The tundra can be found both a few meters above sea level and in some arctic, Antarctic and subantarctic islands.

For example, in the specific case of the alpine tundra, it is found in mountain areas that exceed approximately 3,500 m in altitude.


This biotic area is known for its low temperatures, although these can still rise or fall depending on the time of year.

Low temperatures range from -34 to -27 ° C in the winter season and from 3 to 10 ° C in summer. Even some arctic tundras report 12 ° C in summer.


It is the layer of the subsoil that is permanently frozen. The depth varies from place to place, but ranges from approximately 25 to 90 cm in depth.

This layer is characteristic of the tundra and is present in almost all the regions defined as tundra, except those of the alpine zones.


In the tundras the availability of sunlight is quite limited throughout the year. Even in the summer (6 to 8 weeks) the availability of light is similar to a cloudy day.

This time of greatest amount of available light coincides with the reproductive season, which lasts between 50 and 60 days.


When it comes to rainfall, these areas are practically desert places. Precipitation is very low and usually occurs in the form of snow.

For example, in Arctic tundra rainfall can be as high as 25 to 35 cm (including snowmelt).

Biotic factors

In contrast to abiotic factors, biotics are represented by the set of living beings in an area. Examples of biotic elements are bacteria, fungi, plants and animals.

In the tundra the biodiversity is lower compared to other biomes. Even some tundras are more diverse than others and this is due in part to abiotic factors that govern the different areas where they are found. Below we will detail the plant and animal biotic diversity according to the type of tundra:



The presence of permafrost limits the development of deep roots and, in turn, restricts the shape and structure of the plants that can thrive in this and all types of tundra that possess it.

At least 1,700 species of plants have been described for the Arctic tundra, among which at least 400 varieties of flowering plants, grasses, shrubs, some liverworts, mosses and even lichens stand out.


With regard to fauna, the Arctic tundra is low in animal biodiversity but with relatively large populations of each species.

About 48 species of mammals have been reported, such as reindeer, oxen, wolves, polar bears, free arctic and arctic foxes, among others.



A study carried out in 2004 indicated that the Antarctic flora is represented by more than 1200 species of plant organisms, among which are more than 300 types of lichens, a hundred mosses and 700 species of rock, aquatic and soil algae. There are very few species of flowering plants and grasses.

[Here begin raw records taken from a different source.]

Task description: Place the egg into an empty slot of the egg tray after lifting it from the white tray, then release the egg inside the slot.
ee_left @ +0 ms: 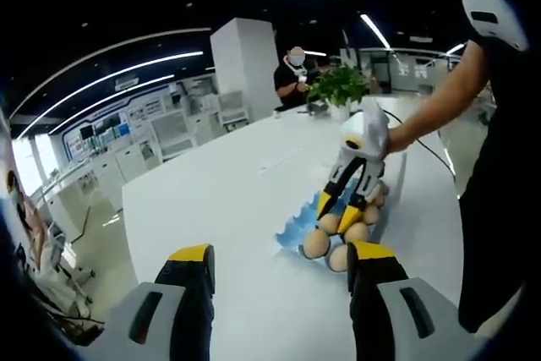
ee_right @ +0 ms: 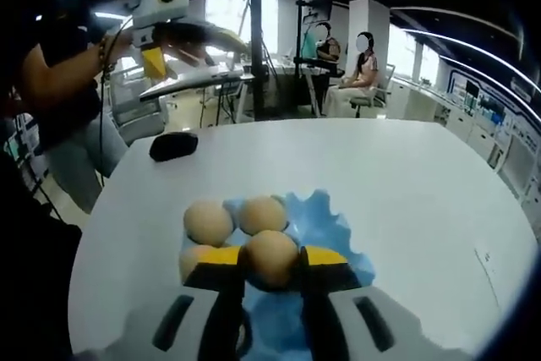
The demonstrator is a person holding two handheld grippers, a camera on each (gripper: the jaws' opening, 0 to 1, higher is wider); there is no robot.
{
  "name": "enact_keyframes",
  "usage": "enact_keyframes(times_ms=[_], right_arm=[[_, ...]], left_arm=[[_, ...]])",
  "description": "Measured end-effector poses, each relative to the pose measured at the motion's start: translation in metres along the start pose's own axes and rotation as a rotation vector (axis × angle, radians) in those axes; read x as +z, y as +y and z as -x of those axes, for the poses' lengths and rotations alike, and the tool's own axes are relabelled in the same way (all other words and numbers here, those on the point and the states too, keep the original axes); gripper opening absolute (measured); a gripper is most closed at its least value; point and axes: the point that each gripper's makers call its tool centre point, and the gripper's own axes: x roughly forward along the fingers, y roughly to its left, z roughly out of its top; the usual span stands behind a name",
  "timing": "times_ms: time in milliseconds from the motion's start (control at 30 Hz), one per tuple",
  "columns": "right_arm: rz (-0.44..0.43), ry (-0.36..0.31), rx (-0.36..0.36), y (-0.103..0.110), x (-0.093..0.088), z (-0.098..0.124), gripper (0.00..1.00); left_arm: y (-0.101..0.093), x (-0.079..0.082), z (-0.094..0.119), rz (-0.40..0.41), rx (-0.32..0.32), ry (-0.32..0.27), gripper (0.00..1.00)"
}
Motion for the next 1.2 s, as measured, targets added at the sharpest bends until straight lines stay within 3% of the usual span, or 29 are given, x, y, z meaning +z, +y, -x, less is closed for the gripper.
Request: enact_keyframes(times_ms=[267,867,1200], right_arm=[[-0.017,-0.01,-0.015,0.0,-0.002,0.006,0.28],[-0.046,-0.083,-0.04,-0.004,0.02,0.012,0.26],[-0.058,-0.094,-0.044,-0.007,0.023,0.012,0.26]], left_arm=[[0.0,-0.001,0.0,0.004,0.001,0.001,0.63],[-0.001,-0.001,-0.002,0.009,-0.002,0.0,0.63],[-0.001,-0.003,-0.003,0.01,-0.002,0.003,0.63]])
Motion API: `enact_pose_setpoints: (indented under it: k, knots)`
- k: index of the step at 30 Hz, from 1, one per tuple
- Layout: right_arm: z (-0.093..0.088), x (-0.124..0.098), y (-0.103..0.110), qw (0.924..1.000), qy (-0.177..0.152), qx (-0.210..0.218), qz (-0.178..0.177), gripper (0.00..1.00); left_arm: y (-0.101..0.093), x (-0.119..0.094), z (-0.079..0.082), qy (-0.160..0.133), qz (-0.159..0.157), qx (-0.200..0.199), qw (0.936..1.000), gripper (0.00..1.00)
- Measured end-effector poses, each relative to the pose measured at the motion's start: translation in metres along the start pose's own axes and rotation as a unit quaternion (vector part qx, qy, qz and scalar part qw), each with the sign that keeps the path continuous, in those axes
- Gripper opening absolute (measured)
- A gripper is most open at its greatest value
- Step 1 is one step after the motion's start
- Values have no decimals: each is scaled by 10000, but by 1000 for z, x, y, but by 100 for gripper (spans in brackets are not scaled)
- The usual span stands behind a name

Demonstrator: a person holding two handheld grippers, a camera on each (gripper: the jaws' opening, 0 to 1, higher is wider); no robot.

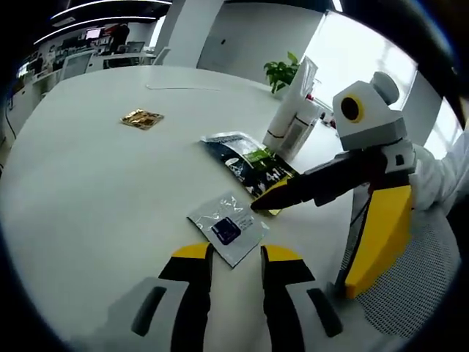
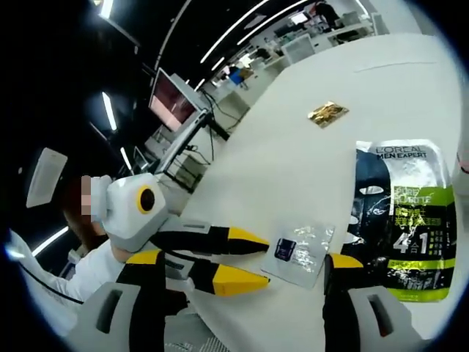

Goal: Arrange the skincare products in the storage area until every visible bottle or jar stands upright without overlapping.

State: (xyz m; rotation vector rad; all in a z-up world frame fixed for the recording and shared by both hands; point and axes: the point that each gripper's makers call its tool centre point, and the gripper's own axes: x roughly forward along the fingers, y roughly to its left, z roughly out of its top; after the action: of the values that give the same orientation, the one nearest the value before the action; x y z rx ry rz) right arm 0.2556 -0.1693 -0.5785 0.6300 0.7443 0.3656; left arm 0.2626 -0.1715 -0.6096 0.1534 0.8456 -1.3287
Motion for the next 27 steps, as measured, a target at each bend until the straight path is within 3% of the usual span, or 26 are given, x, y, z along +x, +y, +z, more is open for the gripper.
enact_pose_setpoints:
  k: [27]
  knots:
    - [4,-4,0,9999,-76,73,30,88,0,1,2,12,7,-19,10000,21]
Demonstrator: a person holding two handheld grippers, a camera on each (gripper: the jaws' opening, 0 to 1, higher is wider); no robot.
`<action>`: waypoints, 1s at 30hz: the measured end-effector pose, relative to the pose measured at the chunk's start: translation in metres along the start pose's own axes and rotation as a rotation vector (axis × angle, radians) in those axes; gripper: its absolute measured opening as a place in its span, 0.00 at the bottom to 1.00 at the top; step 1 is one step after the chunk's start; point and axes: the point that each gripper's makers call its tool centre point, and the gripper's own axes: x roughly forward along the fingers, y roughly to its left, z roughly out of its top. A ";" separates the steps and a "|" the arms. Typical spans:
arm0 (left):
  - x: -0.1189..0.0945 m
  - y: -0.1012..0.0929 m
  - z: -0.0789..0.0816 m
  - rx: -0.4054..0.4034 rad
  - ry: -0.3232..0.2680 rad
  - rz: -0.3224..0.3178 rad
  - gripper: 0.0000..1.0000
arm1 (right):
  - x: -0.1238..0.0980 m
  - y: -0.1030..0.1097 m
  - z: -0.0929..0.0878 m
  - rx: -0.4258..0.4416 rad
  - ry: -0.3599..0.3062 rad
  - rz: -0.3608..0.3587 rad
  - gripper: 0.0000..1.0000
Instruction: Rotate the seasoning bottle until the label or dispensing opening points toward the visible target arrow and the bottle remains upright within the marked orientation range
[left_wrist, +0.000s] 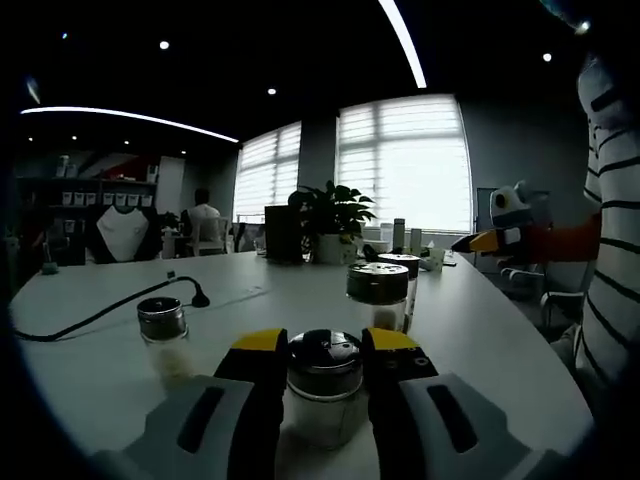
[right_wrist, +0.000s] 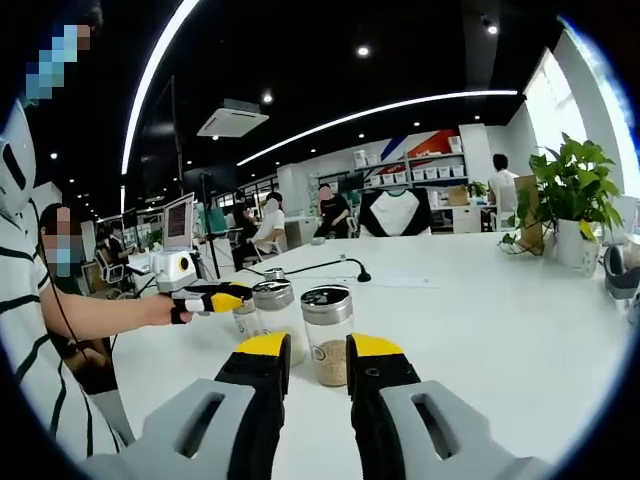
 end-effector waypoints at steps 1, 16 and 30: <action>0.000 0.000 0.000 0.006 0.001 0.002 0.31 | 0.000 0.000 0.000 0.003 -0.001 0.000 0.20; -0.039 -0.001 0.041 -0.003 -0.107 0.097 0.43 | 0.001 -0.002 0.009 -0.114 -0.037 -0.009 0.26; -0.087 -0.007 0.050 0.029 -0.113 0.228 0.59 | 0.008 -0.001 0.017 -0.183 -0.071 -0.028 0.55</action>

In this region, whose surface is mainly covered with ice, several species of mammals and birds have been described that alternate their life in the water and on the coast, such as the Weddel seal, the leopard seal and several species of penguins, such as the emperor. There are also small mammals introduced by man, such as rabbits and cats.



The alpine tundra presents a vegetation very similar to that of the other types of tundras (arctic and Antarctic). More than 300 species of plants are known to exist, including grasses, shrubs, hedges, and some species of mosses and lichens.


In this type of tundra, a diverse group of insect species from the Orthoptera (grasshoppers) and Coleoptera (beetles) groups, among others, has been described.

Mammal species such as marmots, goats, elk, and sheep have also been documented. As for birds, the most diverse group belongs to the Tetraonidae family.